**Required action**
Set down again exactly the lines of the listing below that fall between the line holding "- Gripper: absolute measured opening" and the line holding "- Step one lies", inclusive.

**Raw data**
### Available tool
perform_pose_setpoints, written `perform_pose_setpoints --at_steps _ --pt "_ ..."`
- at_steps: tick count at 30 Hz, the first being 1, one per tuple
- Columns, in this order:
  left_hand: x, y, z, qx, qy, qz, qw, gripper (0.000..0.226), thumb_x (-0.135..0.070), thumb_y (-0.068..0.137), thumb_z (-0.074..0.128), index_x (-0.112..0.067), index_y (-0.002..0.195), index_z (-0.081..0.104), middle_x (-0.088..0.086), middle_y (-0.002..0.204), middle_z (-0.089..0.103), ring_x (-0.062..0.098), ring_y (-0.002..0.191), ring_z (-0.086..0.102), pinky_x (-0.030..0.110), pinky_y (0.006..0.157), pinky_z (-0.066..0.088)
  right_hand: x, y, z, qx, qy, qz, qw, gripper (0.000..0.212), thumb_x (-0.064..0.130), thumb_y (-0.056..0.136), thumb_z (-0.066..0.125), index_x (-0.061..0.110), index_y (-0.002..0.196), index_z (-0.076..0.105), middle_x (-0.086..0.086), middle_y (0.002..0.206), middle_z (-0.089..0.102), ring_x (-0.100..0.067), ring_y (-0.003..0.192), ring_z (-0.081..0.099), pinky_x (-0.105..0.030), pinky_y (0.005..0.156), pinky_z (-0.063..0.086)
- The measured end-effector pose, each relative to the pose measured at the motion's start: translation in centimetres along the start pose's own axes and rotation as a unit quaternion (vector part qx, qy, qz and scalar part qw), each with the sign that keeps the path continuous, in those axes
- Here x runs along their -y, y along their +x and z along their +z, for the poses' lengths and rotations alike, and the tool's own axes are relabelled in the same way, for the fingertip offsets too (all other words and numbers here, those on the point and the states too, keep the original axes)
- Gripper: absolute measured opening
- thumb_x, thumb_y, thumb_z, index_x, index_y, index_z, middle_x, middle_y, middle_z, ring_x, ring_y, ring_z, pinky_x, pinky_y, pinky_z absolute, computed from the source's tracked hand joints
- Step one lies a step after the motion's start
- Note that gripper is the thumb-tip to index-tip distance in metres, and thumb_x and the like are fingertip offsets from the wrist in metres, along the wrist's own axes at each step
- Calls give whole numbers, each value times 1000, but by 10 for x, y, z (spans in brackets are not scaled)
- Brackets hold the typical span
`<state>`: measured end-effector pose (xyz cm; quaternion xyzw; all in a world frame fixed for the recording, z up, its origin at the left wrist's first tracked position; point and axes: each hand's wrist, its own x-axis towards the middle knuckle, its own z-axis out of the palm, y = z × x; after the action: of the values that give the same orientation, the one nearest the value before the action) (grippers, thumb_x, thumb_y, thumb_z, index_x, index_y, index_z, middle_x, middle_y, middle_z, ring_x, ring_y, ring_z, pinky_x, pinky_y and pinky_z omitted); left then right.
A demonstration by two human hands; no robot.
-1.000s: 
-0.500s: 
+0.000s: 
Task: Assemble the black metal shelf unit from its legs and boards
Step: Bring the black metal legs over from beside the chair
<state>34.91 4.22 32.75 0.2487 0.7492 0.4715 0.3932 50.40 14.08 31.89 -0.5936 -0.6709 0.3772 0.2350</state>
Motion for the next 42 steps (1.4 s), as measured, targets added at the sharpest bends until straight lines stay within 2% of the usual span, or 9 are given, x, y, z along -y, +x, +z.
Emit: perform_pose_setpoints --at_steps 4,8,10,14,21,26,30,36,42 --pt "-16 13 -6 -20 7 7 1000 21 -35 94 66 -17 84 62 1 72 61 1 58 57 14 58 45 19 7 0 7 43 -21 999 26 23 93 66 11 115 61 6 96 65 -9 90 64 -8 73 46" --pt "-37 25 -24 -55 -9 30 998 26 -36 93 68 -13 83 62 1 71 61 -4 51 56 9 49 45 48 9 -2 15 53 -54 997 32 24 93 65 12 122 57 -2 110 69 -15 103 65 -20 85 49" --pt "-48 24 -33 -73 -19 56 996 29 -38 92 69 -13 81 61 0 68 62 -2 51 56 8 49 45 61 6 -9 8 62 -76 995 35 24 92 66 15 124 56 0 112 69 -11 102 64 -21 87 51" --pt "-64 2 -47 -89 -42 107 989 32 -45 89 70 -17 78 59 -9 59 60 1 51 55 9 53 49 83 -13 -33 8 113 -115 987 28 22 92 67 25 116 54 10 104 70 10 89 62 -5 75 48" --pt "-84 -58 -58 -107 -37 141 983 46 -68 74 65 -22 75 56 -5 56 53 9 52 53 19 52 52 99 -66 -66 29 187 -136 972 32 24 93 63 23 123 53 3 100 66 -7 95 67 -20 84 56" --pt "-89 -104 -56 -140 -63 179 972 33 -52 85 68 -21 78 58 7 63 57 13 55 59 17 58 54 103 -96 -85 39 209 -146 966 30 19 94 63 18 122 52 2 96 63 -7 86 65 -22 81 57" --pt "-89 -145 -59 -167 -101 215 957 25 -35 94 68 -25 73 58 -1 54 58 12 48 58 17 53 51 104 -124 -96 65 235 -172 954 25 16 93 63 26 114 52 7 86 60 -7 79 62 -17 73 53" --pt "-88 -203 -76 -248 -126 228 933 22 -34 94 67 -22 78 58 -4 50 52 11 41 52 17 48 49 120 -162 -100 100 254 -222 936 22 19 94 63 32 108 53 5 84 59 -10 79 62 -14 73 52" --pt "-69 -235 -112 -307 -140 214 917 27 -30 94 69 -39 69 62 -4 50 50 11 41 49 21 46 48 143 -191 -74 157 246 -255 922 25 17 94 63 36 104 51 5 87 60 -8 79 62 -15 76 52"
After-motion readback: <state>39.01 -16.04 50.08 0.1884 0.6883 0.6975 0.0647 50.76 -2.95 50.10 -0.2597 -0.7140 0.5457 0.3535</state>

**Reply**
- Gripper: absolute measured opening
- thumb_x, thumb_y, thumb_z, index_x, index_y, index_z, middle_x, middle_y, middle_z, ring_x, ring_y, ring_z, pinky_x, pinky_y, pinky_z absolute, computed from the source's tracked hand joints
- Step one lies a step after the motion's start

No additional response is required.